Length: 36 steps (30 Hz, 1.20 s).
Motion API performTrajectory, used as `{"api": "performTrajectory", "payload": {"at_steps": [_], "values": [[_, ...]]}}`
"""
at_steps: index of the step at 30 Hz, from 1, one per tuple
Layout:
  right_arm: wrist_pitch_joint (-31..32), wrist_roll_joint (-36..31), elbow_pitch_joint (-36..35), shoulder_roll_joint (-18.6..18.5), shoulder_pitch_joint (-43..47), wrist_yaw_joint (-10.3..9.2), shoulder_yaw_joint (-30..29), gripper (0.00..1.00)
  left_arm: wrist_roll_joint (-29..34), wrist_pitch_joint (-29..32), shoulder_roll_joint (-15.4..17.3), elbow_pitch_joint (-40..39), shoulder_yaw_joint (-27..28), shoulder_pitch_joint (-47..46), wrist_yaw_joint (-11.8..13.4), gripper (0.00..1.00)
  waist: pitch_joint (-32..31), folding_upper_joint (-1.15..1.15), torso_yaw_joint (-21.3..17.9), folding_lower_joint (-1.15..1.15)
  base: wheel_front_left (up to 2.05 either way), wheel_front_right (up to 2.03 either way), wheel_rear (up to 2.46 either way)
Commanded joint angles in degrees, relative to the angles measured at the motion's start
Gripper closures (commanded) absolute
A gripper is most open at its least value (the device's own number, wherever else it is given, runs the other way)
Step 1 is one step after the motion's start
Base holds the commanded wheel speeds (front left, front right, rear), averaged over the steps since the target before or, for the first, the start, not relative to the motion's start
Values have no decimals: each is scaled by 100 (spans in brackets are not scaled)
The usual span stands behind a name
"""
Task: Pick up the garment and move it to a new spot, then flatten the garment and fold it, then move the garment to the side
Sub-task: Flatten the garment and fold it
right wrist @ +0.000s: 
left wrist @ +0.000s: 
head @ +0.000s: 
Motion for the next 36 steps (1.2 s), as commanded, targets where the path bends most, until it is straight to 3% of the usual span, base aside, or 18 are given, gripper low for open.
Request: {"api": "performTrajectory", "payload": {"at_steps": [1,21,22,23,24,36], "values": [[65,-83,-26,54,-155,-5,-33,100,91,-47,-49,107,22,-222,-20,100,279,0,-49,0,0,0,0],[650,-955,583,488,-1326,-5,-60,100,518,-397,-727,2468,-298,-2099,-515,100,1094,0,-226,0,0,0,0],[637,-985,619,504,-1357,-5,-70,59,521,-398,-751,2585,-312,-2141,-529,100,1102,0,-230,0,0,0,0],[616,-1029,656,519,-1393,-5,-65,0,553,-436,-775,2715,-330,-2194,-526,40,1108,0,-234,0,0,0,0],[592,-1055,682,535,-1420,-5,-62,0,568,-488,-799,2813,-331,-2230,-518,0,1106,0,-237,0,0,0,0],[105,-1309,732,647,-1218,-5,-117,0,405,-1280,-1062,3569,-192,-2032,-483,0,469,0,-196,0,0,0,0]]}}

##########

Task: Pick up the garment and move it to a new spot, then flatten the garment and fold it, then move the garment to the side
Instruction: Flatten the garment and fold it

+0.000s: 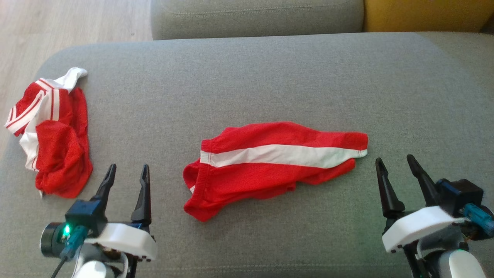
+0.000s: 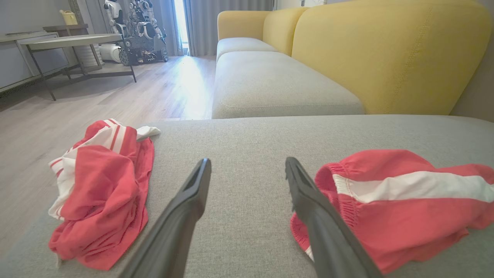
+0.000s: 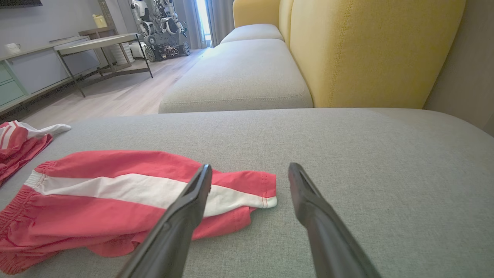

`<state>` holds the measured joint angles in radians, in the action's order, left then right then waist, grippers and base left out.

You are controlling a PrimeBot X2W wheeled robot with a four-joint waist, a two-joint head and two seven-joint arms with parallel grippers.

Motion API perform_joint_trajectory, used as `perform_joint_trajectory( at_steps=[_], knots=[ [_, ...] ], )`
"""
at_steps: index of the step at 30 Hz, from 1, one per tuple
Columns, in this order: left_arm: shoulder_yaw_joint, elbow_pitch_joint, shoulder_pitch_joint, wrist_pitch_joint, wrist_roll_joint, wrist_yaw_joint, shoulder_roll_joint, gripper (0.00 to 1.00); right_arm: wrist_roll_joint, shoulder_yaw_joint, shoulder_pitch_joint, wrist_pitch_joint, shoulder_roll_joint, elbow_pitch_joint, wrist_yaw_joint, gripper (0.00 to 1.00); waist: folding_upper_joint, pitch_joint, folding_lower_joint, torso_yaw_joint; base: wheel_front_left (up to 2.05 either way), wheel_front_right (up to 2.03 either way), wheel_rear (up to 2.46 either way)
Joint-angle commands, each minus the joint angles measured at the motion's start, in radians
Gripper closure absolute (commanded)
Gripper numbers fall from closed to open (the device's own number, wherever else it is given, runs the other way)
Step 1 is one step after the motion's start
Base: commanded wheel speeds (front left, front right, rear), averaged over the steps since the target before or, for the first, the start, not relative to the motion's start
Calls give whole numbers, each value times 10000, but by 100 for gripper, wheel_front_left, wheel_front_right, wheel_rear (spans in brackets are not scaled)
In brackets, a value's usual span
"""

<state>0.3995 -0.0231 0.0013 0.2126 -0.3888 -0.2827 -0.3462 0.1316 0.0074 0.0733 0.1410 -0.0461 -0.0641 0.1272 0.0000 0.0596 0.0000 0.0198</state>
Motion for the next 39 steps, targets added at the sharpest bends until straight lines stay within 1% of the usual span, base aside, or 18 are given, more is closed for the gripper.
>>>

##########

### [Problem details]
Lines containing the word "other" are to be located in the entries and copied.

### [Solved problem]
A gripper is most open at its least value (the device's own number, wherever else it is given, runs the other way)
Gripper numbers fall from closed to open (the device's own number, wherever else it is given, runs the other way)

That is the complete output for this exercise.